Alguns mantras comuns:

Om:
É o mantra mais importante do hinduísmo e outras religiões. Dizem que ele contém o conhecimento dos Vedas e é considerado o corpo sonoro do Absoluto. O Om é a vibração primordial, o som do qual emana o Universo, a substância essencial que constitui todos os outros mantras, sendo o mais poderoso deles. É a raiz de todos os sons da natureza.

Om Namah Shivaya:
É um mantra que acalma as agitações da mente, e a sua repetição mental ou oral eleva-nos dos níveis inferiores de consciência para níveis mais elevados. A sua repetição equilibra os chakras e traz proteção espiritual.

Om Mani Padme Hum:
Este é o célebre mantra que costuma ser traduzido como: “A jóia da consciência está no coração do lótus” ou “da lama nasce a flor de lótus”. É o mais entoado pelos budistas tibetanos, a disciplina espiritual que faz uso deste célebre mantra é empreendida para promover a ideia do desenvolvimento espiritual associado ao acto de servir à vida. Cada sílaba purifica por completo as emoções negativas que são a manifestação do sofrimento: orgulho, inveja, desejo, ignorância, ganância e ódio.

Om Shanti Om:
Mantra de paz no hinduísmo, ele pode ser considerado apenas uma saudação, mas se repetido diversas vezes induz a um estado de relaxamento profundo, calma interior e bem-estar. É indicado também para elevar a consciência durante a prática da meditação.

Mantra Gayatri:
Gayatri é considerado um dos mais antigos mantras védicos. Segundo a tradição hindu, Brahman (o Criador) recebeu este mantra da Suprema Divindade e, ao meditar sobre o seu significado, obteve o poder de criar o Universo. Seus versos são:
Om
Bhur bhuvah swah
Tat savitur varenyam
Bhargo devasya dhimahi
Dhiyo yo nah prachodayat.

Tradução:
‘Om
Oh! Divina mãe afaste de nós a ignorância e ilumine o nosso Ser!
Dê-nos uma mente serena, para que a sua imagem possa sempre nela refletir-se!

Mantras e Chakras:

As rodas de energia numa dada frequência produzem os sons que são emitidos por nós pelas suas vibrações. Daí descobriu-se o som específico de cada chakra, que quando são entoados repetidamente, as suas vibrações sintonizam com estes canais, equilibrando cada centro energético e influenciando diretamente o nosso estado de espírito.

Lam:
Som do chakra Muladhara, localizado na base da coluna vertebral. É regido pelo elemento terra, a sua cor é vermelha. É a nossa ligação com este mundo, o nosso senso de sobrevivência e medos.

Vam:
Som do chakra Swadhisthana, localizado um pouco abaixo do umbigo, o seu elemento é água e a sua cor laranja. Está associado a reprodução, como também ao prazer sexual e material.


Ram:
Som do chakra Manipura, localizado no plexo solar, de elemento fogo e cor amarela. Relacionado à nossa mente racional, vitalidade e vontade.

Yam:
Som do chakra Anahata, localizado no centro do coração, tem como elemento o ar e a cor verde. É a união entre as energias materiais e espirituais. Está associado com o amor e a compaixão.

Ham:
Som do chakra Vishuddha, localizado no centro da garganta, o seu elemento é o éter e a sua cor é azul. Está associado à comunicação e à auto-expressão.

Om:
Som do chakra Ajna. Contém o princípio da Unidade, a energia masculina e feminina. É o centro da terceira visão, da inteligência cósmica e da intuição. Cor índigo.

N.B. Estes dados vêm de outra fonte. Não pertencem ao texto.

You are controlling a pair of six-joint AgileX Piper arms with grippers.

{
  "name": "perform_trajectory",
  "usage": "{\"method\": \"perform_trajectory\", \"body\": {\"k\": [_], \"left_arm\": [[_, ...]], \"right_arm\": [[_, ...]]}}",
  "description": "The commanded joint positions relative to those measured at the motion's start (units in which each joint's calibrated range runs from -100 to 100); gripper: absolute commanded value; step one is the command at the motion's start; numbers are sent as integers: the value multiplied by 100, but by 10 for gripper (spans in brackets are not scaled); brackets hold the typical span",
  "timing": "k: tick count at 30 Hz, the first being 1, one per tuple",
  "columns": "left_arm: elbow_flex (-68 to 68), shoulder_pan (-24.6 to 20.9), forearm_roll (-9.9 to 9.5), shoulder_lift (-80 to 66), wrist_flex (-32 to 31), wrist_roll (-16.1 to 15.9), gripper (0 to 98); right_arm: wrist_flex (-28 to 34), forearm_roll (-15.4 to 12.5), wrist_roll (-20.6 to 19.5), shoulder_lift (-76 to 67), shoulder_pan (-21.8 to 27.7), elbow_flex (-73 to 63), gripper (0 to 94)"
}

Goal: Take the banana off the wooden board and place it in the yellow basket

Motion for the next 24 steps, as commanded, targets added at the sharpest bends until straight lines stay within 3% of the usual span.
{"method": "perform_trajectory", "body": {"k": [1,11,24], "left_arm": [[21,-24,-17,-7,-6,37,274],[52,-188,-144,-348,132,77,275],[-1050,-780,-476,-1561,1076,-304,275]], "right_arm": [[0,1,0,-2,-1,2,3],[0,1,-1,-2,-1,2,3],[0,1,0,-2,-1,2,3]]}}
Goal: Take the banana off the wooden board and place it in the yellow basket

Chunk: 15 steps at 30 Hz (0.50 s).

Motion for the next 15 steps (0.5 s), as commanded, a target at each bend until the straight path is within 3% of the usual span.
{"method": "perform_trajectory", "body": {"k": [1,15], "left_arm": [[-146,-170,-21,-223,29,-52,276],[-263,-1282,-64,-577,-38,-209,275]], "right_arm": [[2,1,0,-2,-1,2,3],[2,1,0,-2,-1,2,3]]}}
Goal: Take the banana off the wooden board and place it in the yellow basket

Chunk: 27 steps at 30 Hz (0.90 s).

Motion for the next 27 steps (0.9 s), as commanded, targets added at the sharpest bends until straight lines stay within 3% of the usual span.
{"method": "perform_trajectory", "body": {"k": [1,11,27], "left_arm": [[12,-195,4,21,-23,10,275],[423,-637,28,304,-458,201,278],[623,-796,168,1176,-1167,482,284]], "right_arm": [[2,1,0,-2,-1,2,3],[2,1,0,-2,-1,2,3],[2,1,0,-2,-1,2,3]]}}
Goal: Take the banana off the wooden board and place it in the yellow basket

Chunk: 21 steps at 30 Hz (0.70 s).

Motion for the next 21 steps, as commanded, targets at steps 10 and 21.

Muitos praticantes não entoam nenhum mantra para o último chakra e permanecem apenas em silêncio, mas em algumas técnicas é utilizado o Ogum Satyam Om :

Ogum Satyam Om:
Som do chakra Sahasrara. Está localizado no topo da cabeça e contém todos os elementos. É relacionado à habilidade de se conectar espiritualmente, à paz e à sabedoria. A sua cor é o lilás.

Cada mantra –  combinado com a intenção – aumenta os benefícios físicos e espirituais.
Quando combinamos a energia física do mantra, com a vibração sonora e com a energia mental da intenção e da atenção, aumentamos, fortalecemos e direcionamos o efeito energético do mantra.

A intenção e a razão de recitarmos o mantra são transmitidas pela vibração física, produzindo um efeito. Essa é a essência do mantra sanscrítico.”